Она преклонялась перед писателями. Она считала их людьми особого склада, какими-то волшебниками, которые могут легко создавать своих героев из ничего, распоряжаться судьбами этих людей, заставлять и читателя жить их жизнью, страдать, радоваться, побеждать и умирать вместе с ними. Потом, когда она вышла замуж за Гармаша, она узнала, какой ценой дается литературный образ, сколько требуется для него жизненного опыта и титанического труда. Не было больше никакого волшебства: работа, работа, работа. Но от этого ее преклонение перед писателями и поэтами не уменьшилось, наоборот, стало большим. Ей горько было видеть неприязнь отца к Сергею. И еще она не могла согласиться с тем, что высокое положение «капитана флагмана» создавало привилегии и Галине, его дочери. До девятого класса она ничего не замечала. Потом будто повязка спала с глаз.
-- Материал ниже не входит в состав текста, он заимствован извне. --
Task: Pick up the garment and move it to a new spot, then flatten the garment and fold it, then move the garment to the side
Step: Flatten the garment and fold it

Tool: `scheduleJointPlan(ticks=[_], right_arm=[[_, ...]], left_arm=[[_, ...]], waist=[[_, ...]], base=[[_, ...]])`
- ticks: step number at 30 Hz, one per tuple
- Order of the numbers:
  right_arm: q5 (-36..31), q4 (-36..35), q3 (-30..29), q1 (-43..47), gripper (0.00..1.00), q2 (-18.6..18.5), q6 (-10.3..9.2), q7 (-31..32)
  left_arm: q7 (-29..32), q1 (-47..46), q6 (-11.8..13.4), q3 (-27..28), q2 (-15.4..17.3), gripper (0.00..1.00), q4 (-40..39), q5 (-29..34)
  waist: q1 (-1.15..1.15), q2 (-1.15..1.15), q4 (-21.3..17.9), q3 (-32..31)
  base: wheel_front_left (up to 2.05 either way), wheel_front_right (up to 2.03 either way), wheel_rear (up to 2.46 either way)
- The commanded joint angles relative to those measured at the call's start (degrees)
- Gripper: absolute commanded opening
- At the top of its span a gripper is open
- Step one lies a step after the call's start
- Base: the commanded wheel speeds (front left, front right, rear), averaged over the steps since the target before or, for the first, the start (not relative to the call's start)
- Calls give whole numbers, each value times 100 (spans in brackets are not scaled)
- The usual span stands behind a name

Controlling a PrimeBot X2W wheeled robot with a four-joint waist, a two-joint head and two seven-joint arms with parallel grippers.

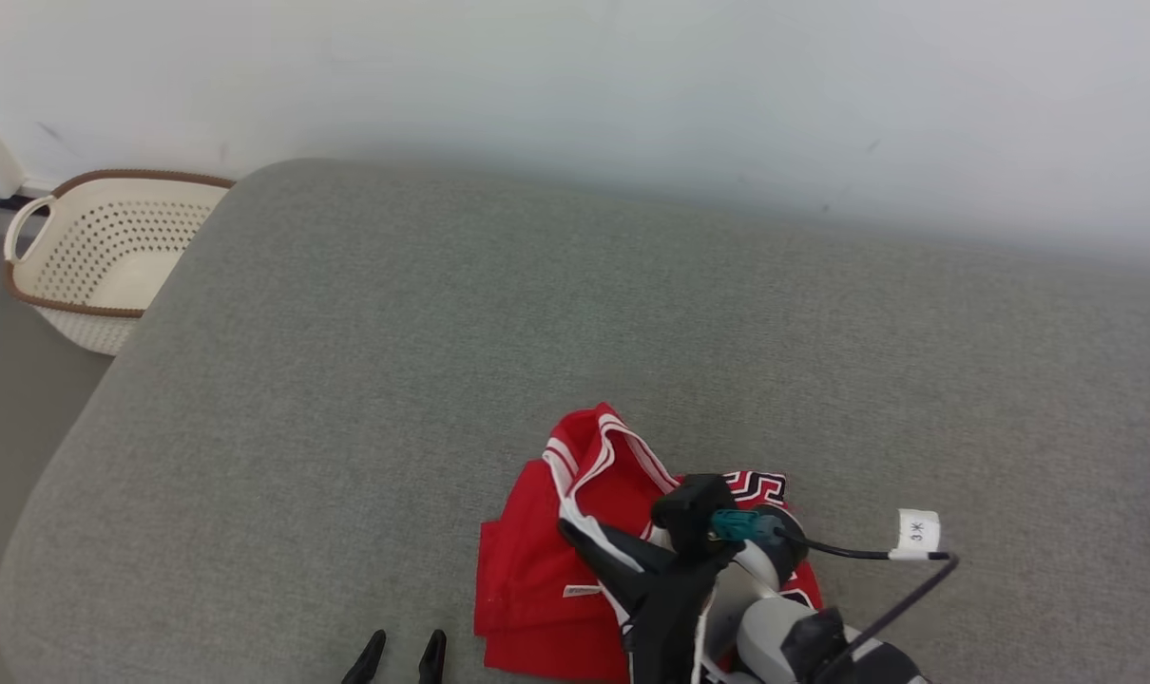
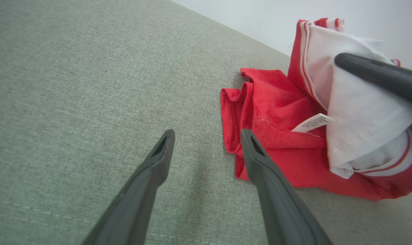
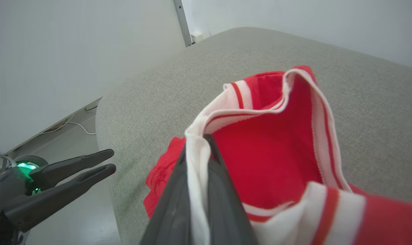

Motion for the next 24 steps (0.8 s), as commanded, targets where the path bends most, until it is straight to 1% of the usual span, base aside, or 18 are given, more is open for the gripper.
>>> scheduleJointPlan(ticks=[1,3,4,5,6,9,12,14,16,18,19,22,24], right_arm=[[77,184,90,-138,0,169,-7,-63],[141,425,159,-221,0,292,-7,-103],[163,552,185,-266,16,350,-7,-124],[177,668,219,-323,76,414,-7,-144],[250,763,219,-366,100,489,-7,-205],[381,958,169,-529,100,605,-7,-416],[480,935,115,-628,100,635,-7,-558],[617,811,35,-723,100,608,-7,-673],[664,682,-174,-848,100,468,-7,-732],[653,571,-556,-887,100,288,-7,-767],[575,489,-845,-891,100,204,-7,-766],[310,347,-1591,-604,100,-83,-7,-764],[160,251,-1924,-364,100,-232,-7,-764]], left_arm=[[-27,-35,0,-28,1,100,16,-38],[-27,-51,0,-65,0,100,27,-70],[-27,-57,0,-75,1,100,36,-84],[-27,-62,0,-87,0,100,39,-102],[-27,-65,0,-95,0,100,45,-117],[-27,-63,0,-68,-1,100,57,-125],[-27,-51,0,-22,0,100,49,-119],[-27,-45,0,16,0,100,26,-108],[-27,-49,0,41,0,100,13,-95],[-27,-48,0,56,-1,100,-7,-86],[-27,-51,0,74,0,100,-20,-78],[-27,-69,0,84,0,100,-55,-65],[-27,-67,0,105,1,100,-66,-52]], waist=[[0,0,128,54],[0,0,170,62],[0,0,187,65],[0,0,198,66],[0,0,205,67],[0,0,184,64],[0,0,131,56],[0,0,62,43],[0,0,-11,24],[0,0,-87,0],[0,0,-127,-5],[0,0,-212,-22],[0,0,-252,-39]], base=[[0,0,0],[0,0,0],[0,0,0],[0,0,0],[0,0,0],[0,0,0],[0,0,0],[0,0,0],[0,0,0],[0,0,0],[0,0,0],[0,0,0],[0,0,0]])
Произошло это на уроке физики. Она знала материал. Неплохо отвечала. И задачу у доски решила правильно, хотя учителю для этого пришлось помочь ей. А потом вызвали Мишу Богуша. Он, как всегда, отвечал на редкость хорошо. Нет, в этот раз – особенно хорошо, с какой-то увлеченностью и страстью. Преподаватель, скупой на похвалы, не удержался:

– Молодец! – И, обращаясь ко всему классу, добавил: – Вот как надо, друзья! – Наклонился над журналом, вывел отметку. – Пять! Жаль, не существует большего балла.

– И у тебя пятерка, – сказала Галине во время перемены сидевшая на соседней парте русоволосая девушка, большая мастерица по движениям руки преподавателя безошибочно распознавать оценку.

– Не может быть! – вырвалось у Галины.

– Почему не может? – насмешливо спросила девушка. – Ты ведь Бунчужная. Принцесса. Попробовал бы он поставить меньше. Директор его живьем съел бы. С потрошками.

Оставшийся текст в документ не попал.